As of August 1, 2019, the entire series has been available to Spectrum subscribers as part of the run-up to the premiere of the revival series.

On December 8, 2020, the revival season, alongside the original series, was added to Amazon Prime Video.

In July, 2025, both the original series and the twelve 2019 Season 8 episodes from Spectrum, were added to Hulu.

====Season releases====

| DVD name | Ep. # | Release date |
|---|---|---|
| The Complete 1st Season | 22 | October 22, 2002 |
| The Complete 2nd Season | 25 | April 22, 2003 |
| The Complete 3rd Season | 24 | February 6, 2007 |
| The Complete 4th Season | 24 | June 29, 2010 |
| The Complete 5th Season | 24 | June 29, 2010 |
| The Complete 6th Season | 24 | N/A |
| The Complete 7th Season | 24 | N/A |
| The Complete Series | 164 | May 3, 2016 |

====Best-of releases====

| DVD name | Release date | Ep. # | Additional information |
|---|---|---|---|
| Mad About You Collection | February 8, 2005 | 22 | Blooper Reel: The Seven Warning Signs of Madness; Audio commentaries: Paul Reiser & Helen Hunt on "The Final Frontier" and "The Pilot"; Featurette: Paul Reiser & Helen Hunt Are Mad About the Theme; Featurette: Paul Reiser & Helen Hunt Are Mad About the Guest Stars; Paul and Helen introduce and discuss each episode; |

==Adaptations==
A Chilean adaptation under the title Loco por ti (translated as Crazy About You) aired on TVN during 2004.
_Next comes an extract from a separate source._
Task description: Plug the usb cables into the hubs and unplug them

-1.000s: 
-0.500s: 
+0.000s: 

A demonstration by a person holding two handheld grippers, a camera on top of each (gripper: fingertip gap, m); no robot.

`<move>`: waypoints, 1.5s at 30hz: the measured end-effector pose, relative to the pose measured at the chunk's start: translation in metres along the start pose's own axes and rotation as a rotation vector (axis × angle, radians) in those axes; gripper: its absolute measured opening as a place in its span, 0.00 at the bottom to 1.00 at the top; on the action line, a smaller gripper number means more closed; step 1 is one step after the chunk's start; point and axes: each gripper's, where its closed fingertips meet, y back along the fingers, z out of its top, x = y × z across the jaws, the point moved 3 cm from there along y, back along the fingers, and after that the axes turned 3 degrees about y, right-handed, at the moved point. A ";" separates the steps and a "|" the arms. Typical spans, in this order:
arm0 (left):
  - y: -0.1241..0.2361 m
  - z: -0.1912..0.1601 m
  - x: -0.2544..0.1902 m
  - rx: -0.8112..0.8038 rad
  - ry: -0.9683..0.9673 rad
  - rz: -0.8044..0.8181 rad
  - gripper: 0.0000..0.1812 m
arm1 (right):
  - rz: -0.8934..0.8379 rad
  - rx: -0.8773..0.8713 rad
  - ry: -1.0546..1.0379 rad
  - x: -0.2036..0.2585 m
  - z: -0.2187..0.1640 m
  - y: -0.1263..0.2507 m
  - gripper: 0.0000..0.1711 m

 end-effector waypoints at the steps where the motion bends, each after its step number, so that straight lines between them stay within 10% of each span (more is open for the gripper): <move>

An Argentine adaptation under the title Loco por vos (translated as Crazy About You) stylized as Loco x vos aired on Telefe from September 5 until December 29, 2016. The second season was originally going to air in 2017 but was scrapped later on.

A British adaptation under the title Loved by You aired for two seasons on ITV from 11 March 1997 until 27 August 1998.

A Chinese adaptation aired on Dragon TV on January 4, 2016.

A Mexican adaptation under the title Enloqueciendo contigo premiered on Sony Channel on January 19, 2025.